## What this task involves
Repeat the listing in full, exactly as it stands.

## Dataset extract
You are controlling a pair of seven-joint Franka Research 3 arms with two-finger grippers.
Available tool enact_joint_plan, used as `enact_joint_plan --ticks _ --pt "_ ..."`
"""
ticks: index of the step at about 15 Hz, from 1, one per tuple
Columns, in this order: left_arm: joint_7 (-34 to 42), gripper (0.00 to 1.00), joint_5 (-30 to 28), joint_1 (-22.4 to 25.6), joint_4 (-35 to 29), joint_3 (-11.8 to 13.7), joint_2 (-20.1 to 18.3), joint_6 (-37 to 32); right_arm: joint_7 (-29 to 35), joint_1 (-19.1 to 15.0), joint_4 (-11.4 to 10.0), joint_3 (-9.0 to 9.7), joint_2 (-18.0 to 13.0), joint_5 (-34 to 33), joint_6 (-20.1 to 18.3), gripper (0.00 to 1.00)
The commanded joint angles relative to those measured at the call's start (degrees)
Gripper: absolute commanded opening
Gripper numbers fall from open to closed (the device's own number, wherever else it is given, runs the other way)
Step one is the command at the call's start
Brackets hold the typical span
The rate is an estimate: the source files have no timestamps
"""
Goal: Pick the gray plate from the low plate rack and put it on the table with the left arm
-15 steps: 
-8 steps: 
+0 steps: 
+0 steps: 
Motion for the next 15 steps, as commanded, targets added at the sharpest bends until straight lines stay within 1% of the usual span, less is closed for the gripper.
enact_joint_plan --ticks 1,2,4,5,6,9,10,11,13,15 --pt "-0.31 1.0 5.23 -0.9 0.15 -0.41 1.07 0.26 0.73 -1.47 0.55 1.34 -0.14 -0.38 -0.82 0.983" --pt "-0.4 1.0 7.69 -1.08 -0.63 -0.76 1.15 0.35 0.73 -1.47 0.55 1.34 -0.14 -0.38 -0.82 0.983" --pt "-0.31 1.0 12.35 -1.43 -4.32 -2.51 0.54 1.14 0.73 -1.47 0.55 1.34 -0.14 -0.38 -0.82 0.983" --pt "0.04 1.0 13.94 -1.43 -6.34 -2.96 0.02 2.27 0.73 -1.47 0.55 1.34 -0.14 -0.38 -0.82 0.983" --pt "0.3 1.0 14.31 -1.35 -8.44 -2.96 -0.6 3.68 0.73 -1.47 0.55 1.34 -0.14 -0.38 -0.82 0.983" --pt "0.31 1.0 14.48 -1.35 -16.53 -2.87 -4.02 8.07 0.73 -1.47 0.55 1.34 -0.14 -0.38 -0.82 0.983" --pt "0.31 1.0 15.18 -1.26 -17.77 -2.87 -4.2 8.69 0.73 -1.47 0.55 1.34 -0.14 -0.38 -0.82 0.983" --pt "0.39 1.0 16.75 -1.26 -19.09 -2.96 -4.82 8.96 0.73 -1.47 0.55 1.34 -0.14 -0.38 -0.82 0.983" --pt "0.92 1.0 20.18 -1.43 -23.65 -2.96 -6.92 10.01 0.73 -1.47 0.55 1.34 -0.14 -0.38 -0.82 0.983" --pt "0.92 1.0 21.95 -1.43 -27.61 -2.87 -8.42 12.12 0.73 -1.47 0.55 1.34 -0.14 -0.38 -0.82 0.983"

## Exercise response
You are controlling a pair of seven-joint Franka Research 3 arms with two-finger grippers.
Available tool enact_joint_plan, used as `enact_joint_plan --ticks _ --pt "_ ..."`
"""
ticks: index of the step at about 15 Hz, from 1, one per tuple
Columns, in this order: left_arm: joint_7 (-34 to 42), gripper (0.00 to 1.00), joint_5 (-30 to 28), joint_1 (-22.4 to 25.6), joint_4 (-35 to 29), joint_3 (-11.8 to 13.7), joint_2 (-20.1 to 18.3), joint_6 (-37 to 32); right_arm: joint_7 (-29 to 35), joint_1 (-19.1 to 15.0), joint_4 (-11.4 to 10.0), joint_3 (-9.0 to 9.7), joint_2 (-18.0 to 13.0), joint_5 (-34 to 33), joint_6 (-20.1 to 18.3), gripper (0.00 to 1.00)
The commanded joint angles relative to those measured at the call's start (degrees)
Gripper: absolute commanded opening
Gripper numbers fall from open to closed (the device's own number, wherever else it is given, runs the other way)
Step one is the command at the call's start
Brackets hold the typical span
The rate is an estimate: the source files have no timestamps
"""
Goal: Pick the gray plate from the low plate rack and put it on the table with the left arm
-15 steps: 
-8 steps: 
+0 steps: 
+0 steps: 
Motion for the next 15 steps, as commanded, targets added at the sharpest bends until straight lines stay within 1% of the usual span, less is closed for the gripper.
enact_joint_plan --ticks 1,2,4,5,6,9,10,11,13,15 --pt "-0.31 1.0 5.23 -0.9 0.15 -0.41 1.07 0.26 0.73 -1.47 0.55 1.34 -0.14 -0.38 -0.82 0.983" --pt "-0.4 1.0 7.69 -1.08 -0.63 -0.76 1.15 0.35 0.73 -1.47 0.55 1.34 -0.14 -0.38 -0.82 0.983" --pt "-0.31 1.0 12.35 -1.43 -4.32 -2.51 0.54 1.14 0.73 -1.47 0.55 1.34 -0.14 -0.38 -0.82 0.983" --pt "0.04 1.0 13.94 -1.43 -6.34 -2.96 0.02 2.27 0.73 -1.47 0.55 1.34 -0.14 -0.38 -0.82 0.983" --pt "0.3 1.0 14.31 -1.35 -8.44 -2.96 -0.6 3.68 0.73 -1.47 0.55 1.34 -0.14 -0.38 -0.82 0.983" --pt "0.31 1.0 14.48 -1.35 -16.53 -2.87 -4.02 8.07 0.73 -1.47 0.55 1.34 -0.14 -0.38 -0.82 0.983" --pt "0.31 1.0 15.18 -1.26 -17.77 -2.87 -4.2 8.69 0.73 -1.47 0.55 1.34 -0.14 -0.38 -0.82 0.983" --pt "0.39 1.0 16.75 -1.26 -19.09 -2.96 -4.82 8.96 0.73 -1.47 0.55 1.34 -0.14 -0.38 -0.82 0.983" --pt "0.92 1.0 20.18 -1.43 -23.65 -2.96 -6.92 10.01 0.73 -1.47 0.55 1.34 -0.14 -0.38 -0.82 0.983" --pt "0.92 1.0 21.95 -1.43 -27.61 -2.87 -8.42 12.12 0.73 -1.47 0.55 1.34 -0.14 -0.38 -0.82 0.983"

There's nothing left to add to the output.